(Collection entries)
====================
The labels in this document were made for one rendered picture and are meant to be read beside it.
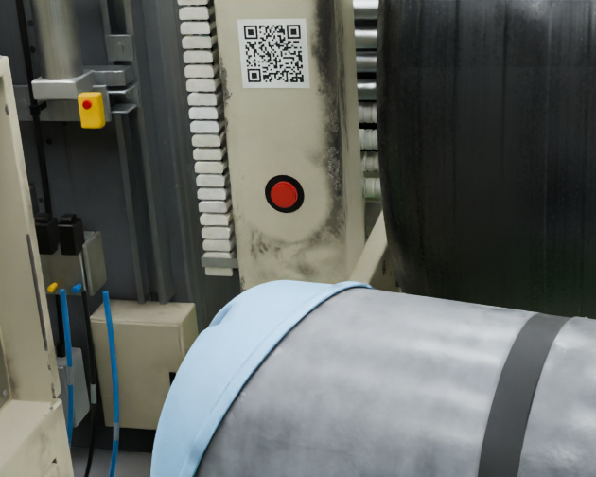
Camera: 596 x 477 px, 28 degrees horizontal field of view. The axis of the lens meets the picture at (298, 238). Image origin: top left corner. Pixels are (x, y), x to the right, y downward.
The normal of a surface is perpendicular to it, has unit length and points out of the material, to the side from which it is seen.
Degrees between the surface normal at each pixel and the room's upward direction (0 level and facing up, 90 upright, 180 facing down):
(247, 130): 90
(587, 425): 39
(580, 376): 21
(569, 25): 68
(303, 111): 90
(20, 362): 90
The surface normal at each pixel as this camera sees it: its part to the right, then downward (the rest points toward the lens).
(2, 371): 0.97, 0.04
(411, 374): -0.26, -0.65
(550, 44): -0.25, 0.07
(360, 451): -0.41, -0.19
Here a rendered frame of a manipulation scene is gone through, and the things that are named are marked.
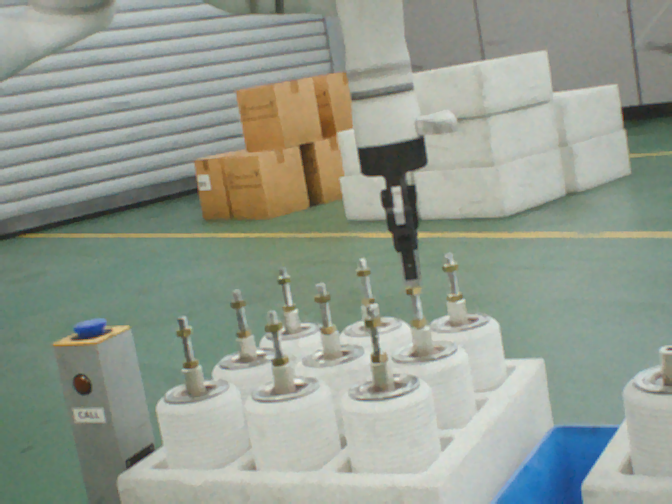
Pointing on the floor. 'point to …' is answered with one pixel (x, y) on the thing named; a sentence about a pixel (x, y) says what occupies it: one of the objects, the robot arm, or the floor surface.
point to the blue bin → (557, 466)
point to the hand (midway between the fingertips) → (410, 266)
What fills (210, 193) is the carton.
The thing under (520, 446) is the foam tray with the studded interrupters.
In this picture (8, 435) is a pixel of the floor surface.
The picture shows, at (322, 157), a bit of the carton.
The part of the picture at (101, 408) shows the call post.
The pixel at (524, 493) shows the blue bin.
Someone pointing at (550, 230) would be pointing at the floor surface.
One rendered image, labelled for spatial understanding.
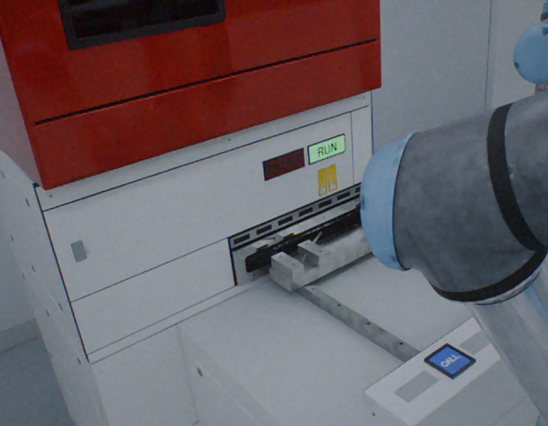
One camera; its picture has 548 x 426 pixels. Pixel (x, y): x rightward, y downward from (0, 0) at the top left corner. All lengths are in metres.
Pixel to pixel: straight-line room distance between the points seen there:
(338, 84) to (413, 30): 2.54
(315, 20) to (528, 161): 0.87
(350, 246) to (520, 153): 1.00
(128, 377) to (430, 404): 0.70
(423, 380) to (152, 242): 0.60
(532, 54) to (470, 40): 3.52
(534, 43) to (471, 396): 0.51
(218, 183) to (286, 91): 0.24
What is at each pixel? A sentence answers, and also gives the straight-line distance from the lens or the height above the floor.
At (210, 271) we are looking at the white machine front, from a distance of 1.28.
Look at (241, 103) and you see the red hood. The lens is 1.14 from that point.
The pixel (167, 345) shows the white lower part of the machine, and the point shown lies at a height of 0.78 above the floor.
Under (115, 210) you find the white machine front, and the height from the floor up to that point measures 1.13.
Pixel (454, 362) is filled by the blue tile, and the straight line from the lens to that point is 0.92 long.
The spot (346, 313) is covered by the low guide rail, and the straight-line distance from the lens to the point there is 1.21.
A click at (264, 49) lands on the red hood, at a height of 1.37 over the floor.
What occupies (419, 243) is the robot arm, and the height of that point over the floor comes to 1.33.
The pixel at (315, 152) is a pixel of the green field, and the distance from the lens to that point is 1.35.
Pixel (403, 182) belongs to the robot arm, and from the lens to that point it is 0.46.
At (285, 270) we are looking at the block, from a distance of 1.27.
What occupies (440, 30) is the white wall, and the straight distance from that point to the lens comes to 4.03.
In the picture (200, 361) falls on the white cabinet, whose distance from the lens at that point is 1.26.
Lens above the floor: 1.56
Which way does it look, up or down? 26 degrees down
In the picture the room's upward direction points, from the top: 6 degrees counter-clockwise
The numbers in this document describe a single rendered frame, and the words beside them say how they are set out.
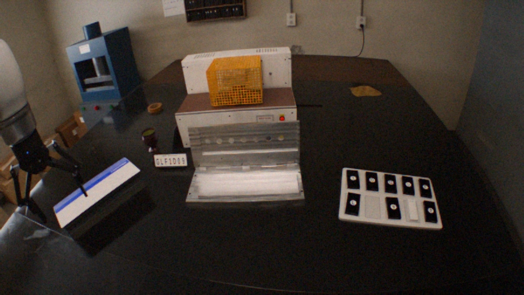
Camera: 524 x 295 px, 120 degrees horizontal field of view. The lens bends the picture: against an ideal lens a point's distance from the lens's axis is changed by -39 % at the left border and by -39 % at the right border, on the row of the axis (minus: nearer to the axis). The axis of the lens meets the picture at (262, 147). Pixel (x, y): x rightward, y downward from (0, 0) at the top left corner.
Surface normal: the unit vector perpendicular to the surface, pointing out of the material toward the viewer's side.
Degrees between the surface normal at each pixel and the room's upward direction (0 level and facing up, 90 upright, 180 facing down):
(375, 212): 0
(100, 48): 90
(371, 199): 0
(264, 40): 90
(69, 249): 0
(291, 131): 76
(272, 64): 90
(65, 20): 90
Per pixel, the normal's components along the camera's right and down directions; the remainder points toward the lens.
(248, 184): -0.06, -0.80
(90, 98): -0.15, 0.59
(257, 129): -0.02, 0.39
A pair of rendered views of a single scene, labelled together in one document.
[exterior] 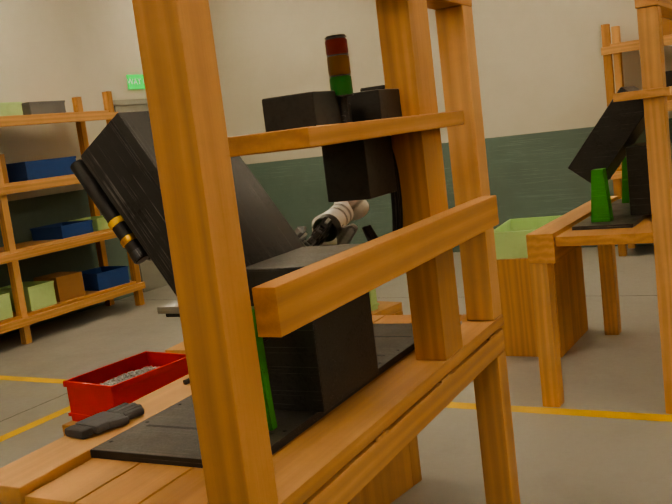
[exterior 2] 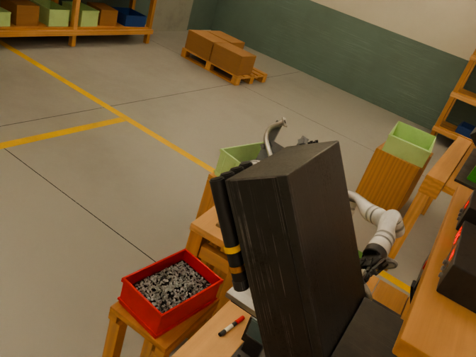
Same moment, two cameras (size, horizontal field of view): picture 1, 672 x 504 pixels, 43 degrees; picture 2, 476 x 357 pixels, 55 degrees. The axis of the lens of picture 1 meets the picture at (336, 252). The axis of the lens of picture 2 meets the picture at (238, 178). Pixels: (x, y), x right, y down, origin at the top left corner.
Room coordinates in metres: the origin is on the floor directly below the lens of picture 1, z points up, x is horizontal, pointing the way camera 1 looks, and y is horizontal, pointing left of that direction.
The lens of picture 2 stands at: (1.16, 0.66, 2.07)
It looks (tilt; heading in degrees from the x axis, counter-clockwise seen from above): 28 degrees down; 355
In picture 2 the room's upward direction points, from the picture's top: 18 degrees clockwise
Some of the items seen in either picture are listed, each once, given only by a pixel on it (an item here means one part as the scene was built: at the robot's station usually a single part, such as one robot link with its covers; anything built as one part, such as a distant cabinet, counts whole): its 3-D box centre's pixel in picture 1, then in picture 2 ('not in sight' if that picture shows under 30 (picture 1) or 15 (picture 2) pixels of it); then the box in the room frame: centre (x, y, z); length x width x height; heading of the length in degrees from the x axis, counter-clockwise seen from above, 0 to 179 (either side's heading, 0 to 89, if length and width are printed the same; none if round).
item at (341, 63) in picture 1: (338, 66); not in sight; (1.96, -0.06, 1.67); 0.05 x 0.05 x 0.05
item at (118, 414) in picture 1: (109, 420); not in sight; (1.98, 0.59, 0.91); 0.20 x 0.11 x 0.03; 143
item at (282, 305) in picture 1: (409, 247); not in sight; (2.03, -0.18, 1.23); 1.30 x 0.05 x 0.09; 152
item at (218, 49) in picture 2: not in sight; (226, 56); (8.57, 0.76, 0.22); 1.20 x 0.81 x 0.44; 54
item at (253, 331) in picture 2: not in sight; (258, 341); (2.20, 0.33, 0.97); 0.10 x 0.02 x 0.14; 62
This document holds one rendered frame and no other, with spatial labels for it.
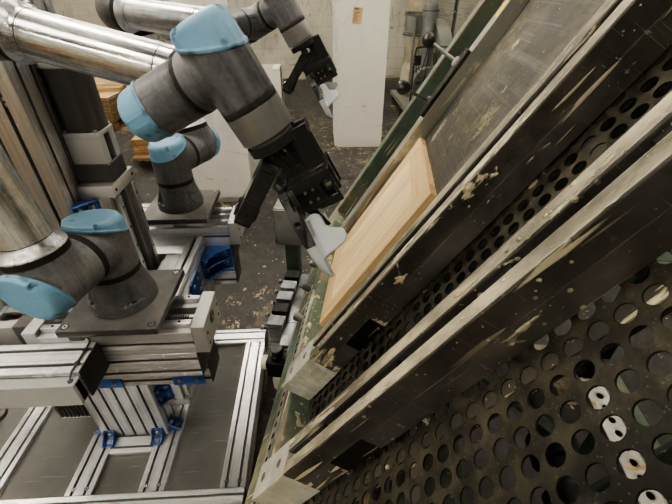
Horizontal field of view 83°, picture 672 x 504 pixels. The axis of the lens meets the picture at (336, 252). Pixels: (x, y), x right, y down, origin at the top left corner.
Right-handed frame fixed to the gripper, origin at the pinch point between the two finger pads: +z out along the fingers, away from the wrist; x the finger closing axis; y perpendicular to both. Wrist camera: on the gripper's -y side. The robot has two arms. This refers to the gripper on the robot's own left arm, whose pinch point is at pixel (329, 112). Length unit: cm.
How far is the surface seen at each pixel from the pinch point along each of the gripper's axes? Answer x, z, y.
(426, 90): 16.4, 13.0, 30.0
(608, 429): -82, 52, 27
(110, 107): 426, -44, -307
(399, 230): -45.1, 19.4, 6.6
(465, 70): -8.3, 5.6, 37.9
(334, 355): -67, 27, -15
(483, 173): -70, 1, 23
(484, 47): -8.9, 2.5, 43.7
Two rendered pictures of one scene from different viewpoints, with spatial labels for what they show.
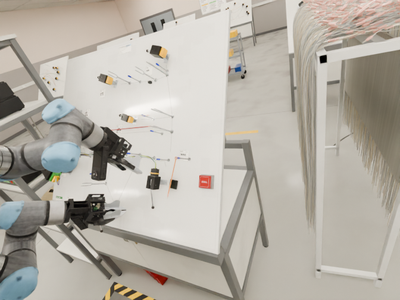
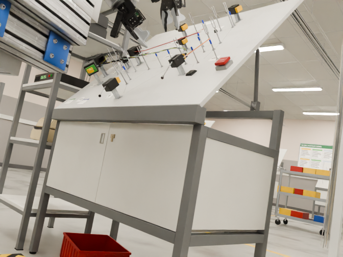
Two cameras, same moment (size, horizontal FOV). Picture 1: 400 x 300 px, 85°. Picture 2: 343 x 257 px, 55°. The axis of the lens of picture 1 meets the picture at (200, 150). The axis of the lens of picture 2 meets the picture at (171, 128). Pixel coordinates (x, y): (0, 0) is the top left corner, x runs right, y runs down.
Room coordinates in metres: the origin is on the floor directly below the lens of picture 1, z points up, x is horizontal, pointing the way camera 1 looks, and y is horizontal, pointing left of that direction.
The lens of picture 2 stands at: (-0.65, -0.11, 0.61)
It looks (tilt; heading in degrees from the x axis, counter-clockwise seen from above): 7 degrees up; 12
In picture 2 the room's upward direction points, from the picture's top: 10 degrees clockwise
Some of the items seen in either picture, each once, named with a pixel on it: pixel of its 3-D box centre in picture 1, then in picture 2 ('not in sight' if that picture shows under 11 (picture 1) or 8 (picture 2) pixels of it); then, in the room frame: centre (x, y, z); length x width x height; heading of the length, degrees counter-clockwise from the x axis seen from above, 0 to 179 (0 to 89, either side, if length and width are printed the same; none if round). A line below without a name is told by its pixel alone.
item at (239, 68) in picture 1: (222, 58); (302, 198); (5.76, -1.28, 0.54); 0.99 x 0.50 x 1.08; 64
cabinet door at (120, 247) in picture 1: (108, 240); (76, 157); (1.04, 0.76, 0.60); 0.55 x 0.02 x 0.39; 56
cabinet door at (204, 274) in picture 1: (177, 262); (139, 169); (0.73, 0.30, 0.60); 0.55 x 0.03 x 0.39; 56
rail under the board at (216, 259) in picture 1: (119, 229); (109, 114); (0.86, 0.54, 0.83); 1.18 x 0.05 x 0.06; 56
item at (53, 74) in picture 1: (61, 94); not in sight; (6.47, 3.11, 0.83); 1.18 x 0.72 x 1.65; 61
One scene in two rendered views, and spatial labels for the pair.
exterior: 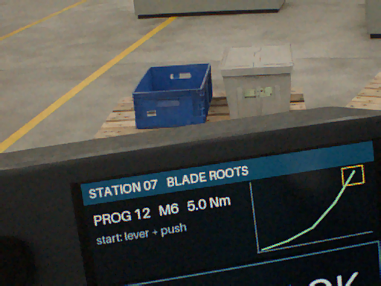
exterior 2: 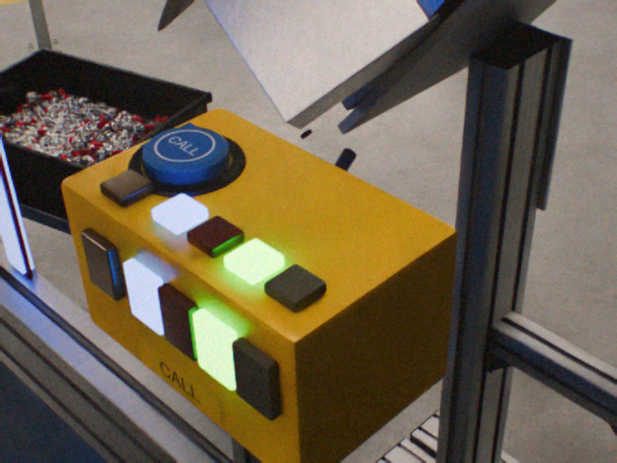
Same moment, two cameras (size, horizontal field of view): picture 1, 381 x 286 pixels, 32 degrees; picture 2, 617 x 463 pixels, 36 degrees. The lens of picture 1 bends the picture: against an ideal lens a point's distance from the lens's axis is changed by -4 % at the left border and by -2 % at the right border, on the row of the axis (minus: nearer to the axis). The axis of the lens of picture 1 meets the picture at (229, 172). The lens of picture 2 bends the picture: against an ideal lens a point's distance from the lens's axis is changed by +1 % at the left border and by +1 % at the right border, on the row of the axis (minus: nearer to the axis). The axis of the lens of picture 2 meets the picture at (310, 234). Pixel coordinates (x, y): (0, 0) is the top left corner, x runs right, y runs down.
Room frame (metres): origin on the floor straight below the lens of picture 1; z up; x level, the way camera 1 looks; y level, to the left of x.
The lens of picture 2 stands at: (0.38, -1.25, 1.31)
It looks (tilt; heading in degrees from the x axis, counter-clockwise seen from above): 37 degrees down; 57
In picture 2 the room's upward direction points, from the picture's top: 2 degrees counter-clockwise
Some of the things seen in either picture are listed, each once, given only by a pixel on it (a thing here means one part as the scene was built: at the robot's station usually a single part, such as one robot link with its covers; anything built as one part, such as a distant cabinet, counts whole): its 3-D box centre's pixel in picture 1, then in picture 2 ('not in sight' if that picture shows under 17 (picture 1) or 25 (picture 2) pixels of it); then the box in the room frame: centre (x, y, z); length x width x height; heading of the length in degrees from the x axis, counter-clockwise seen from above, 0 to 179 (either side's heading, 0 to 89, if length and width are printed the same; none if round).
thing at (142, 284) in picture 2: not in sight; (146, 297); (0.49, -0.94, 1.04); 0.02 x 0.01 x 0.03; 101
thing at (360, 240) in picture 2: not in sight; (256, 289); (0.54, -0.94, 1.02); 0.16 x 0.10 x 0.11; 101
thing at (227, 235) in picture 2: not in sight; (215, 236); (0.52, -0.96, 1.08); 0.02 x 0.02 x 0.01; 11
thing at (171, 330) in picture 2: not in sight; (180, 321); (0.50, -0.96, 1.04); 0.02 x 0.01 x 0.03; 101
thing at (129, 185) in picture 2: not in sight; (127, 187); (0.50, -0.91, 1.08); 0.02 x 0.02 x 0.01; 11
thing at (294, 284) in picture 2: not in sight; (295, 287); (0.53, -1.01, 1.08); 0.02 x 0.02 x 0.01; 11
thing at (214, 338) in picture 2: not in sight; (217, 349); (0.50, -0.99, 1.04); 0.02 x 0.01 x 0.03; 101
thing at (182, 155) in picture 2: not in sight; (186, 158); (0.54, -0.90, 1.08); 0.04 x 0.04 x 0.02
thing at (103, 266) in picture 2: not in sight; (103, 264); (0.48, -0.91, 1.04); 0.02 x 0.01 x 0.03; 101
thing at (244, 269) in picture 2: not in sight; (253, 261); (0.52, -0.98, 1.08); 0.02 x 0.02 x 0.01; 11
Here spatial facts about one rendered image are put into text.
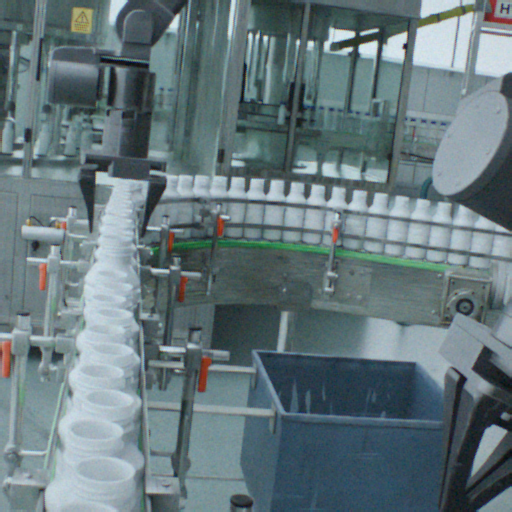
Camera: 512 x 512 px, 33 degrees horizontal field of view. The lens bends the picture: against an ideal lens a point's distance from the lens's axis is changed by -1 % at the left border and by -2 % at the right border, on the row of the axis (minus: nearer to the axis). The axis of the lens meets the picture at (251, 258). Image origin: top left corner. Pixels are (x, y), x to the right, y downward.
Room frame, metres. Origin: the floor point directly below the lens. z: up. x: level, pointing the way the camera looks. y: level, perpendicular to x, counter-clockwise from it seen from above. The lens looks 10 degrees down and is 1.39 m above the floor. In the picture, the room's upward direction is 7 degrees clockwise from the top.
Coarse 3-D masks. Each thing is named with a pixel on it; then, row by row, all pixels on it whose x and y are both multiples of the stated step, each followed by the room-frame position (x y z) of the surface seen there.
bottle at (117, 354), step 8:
====================
**What is being asked**
The reply should hold the entries above from the line with "(65, 20): 90" to the line with "picture 1, 672", duplicated exactly, pictures excluded.

**Output of the task**
(65, 20): 90
Per pixel, the normal's components along the camera's right and down directions; the remainder points toward the lens.
(248, 184): -0.06, -0.80
(90, 98): -0.15, 0.59
(257, 129): -0.02, 0.39
A pair of rendered views of a single scene, labelled together in one document.
[exterior] 
[exterior 2] 
Same moment, two cameras (size, horizontal field of view): picture 1, 672 x 504 pixels, 43 degrees; picture 2, 476 x 357 pixels, 55 degrees. The axis of the lens of picture 1 meets the picture at (336, 252). The axis of the lens of picture 2 meets the picture at (238, 178). Pixels: (x, y), x right, y down, origin at the top left corner.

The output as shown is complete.